Miguel tenía 18 meses cuando acudimos a la consulta de un neurólogo porque mi hermana, que siempre había trabajado con niños pequeños, le vio un retraso cognitivo. Contactamos con uno de los mejores neuropediatras de España que afortunadamente trabaja en la misma ciudad que nosotros, Pamplona. Acudimos andando desde casa Susana y yo. El día era gris, encapotado y había una ligera brisa que empezaba a ser fría. La sensación con la que llegábamos a la Clínica era de incertidumbre y algo de miedo, porque ya sólo el nombre de la especialidad del médico no te invita a pensar en nada bueno, sin embargo yo tenía la esperanza de que su retraso cognitivo se debiera a la hipoestimulación recibida hasta el momento y que con el tiempo recuperaría ese retraso.

El neuropediatra estuvo viendo más de hora y media a Miguel, le llamaba por su nombre, le enseñaba una cosa aquí, otra al otro lado, pero Miguel apenas le miraba de reojo sólo cuando se ponía muy pesado. No parecía interesarse ni lo más mínimo en los juegos del doctor.

Al final de la sesión ya teníamos un diagnóstico, aunque con reservas, debido a su corta edad, sobre lo que le pasaba a Miguel. Debíamos acudir a una clínica especializada en autismo. ¡Autismo!. El nombre nos cayó como un jarro de agua fría, pero no había que sufrir por adelantado, según el doctor, todavía el diagnóstico no era concluyente. “Vamos a que le vean en la clínica de autismo y luego ya veremos”.

Hasta entonces poco o muy poco sabíamos de autismo, pero lo muy poco que creíamos saber no correspondía para nada con Miguel. La mayor parte de su año y medio de vida Miguel se lo pasaba llorando o durmiendo, pero cuando no era así Miguel era cariñoso, muy cariñoso diría yo. Le gustaba que le apretujaras tu cara contra la suya, que le dieras abrazos interminables, que le comieras la cara besos…, y todo ello se lo permitía a todo el que quisiera hacérselo. En aquella época eso me parecía incompatible con lo que sabíamos de autismo.
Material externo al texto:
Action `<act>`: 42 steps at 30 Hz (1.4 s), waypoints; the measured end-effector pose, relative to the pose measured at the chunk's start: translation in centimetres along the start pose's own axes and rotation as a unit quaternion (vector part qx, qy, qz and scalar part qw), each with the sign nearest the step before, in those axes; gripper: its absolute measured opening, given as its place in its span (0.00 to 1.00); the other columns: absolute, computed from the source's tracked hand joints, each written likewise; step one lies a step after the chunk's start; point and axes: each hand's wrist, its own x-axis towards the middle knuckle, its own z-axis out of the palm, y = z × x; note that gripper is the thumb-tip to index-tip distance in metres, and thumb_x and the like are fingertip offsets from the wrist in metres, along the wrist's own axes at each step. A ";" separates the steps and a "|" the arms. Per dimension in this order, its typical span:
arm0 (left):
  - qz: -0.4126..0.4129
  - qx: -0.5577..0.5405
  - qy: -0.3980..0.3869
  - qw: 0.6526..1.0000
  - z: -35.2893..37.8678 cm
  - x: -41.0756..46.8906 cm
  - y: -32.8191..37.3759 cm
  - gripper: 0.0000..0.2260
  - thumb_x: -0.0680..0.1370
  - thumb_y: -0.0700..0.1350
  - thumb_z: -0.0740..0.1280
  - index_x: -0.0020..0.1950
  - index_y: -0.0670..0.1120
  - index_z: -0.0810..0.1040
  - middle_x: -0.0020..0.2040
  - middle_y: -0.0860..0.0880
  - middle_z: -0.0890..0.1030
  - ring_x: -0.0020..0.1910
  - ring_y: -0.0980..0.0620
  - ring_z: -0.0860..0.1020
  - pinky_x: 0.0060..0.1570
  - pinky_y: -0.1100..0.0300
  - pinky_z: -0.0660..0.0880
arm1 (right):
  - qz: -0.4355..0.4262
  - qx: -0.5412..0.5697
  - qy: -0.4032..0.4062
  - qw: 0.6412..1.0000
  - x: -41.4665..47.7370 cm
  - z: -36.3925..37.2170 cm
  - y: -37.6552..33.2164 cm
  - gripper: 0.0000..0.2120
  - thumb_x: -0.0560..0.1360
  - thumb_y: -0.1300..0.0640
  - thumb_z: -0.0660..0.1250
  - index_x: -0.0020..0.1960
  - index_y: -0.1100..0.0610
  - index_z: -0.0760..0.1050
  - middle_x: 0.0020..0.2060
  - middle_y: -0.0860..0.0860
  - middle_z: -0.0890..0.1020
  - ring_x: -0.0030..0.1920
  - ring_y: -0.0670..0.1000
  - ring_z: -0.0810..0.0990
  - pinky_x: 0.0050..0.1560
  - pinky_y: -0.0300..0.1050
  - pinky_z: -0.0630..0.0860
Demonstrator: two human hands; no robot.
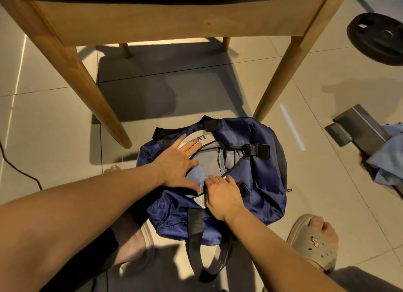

La verdad es que tanto Susana como yo nos mantuvimos muy enteros durante los primeros meses, aunque en momentos puntuales uno u otro nos derrumbábamos. En esos momentos la pena te embarga, el nudo en la garganta no te deja ni tragar saliva y quieres llorar pero no puedes, ¿por qué un niño tiene que tener autismo?, ¿por qué narices, con la de tiempo que se conoce el trastorno, no se le ha puesto remedio?, ¿por qué yo, que soy su padre y daría la vida diez veces si pudiera, no puedo hacer nada para evitarle el diagnóstico?, al final lloras y lloras, muchas de esas veces mientras le acunas para que se duerma en su cuarto a oscuras mientras él grita como si le estuvieran torturando. Eso es duro, muy duro.

Pero en los momentos de tranquilidad piensas con la cabeza fría e intentando ser objetivo. La realidad es que los lloros, con la medicación que le ha recetado el neuropediatra y algunos cambios en su alimentación que podía estarle perjudicando, poco a poco remiten y si te fijas bien en él muchos momentos del día parece feliz. Con las terapias que recibe de Carmen y poco a poco las que le vamos haciendo nosotros enseñadas por ella, Miguel va respondiendo a su nombre y va haciendo caso a algunos juegos que le presentamos, cada vez mira más a los ojos y cada vez hay más momentos en el día que se le ve feliz. Y ahí está la clave. Lo que de verdad me importa es que Miguel sea feliz, si le veo reír me emociono, si le veo disfrutar con su hermana me lleno de orgullo, si veo que ha pasado un día estupendo estoy que no entro en mi camisa. Y al fin y al cabo eso mismo me pasa con Lucía, su hermana, y me pasará con las gemelas cuando sean un poquito mayores. Lo que debe importarnos es que Miguel pase el día de hoy feliz, mañana ya se verá. No vamos a pensar a largo plazo porque todavía, y al menos hasta los seis años Miguel, y todos los demás niños, están formando su cerebro y por tanto el mañana puede ser todavía mejor que el hoy.

La vida con un niño con autismo lleva mucho más trabajo, y por lo general tardas mucho en observar avances, pero cada logro que consigue, cada pasito que da hacia delante, te recarga la energía que necesitas para enseñarle durante meses. A día de hoy el diagnóstico temprano y las terapias y medicación en los primeros años de vida están favoreciendo mucho la comunicación e interacción de las personas con autismo con el mundo que les rodea.

A día de hoy, tenemos los medios suficientes para que nuestros hijos sean felices. No pensemos en otra cosa, sólo en que pueden ser, y van a ser, felices.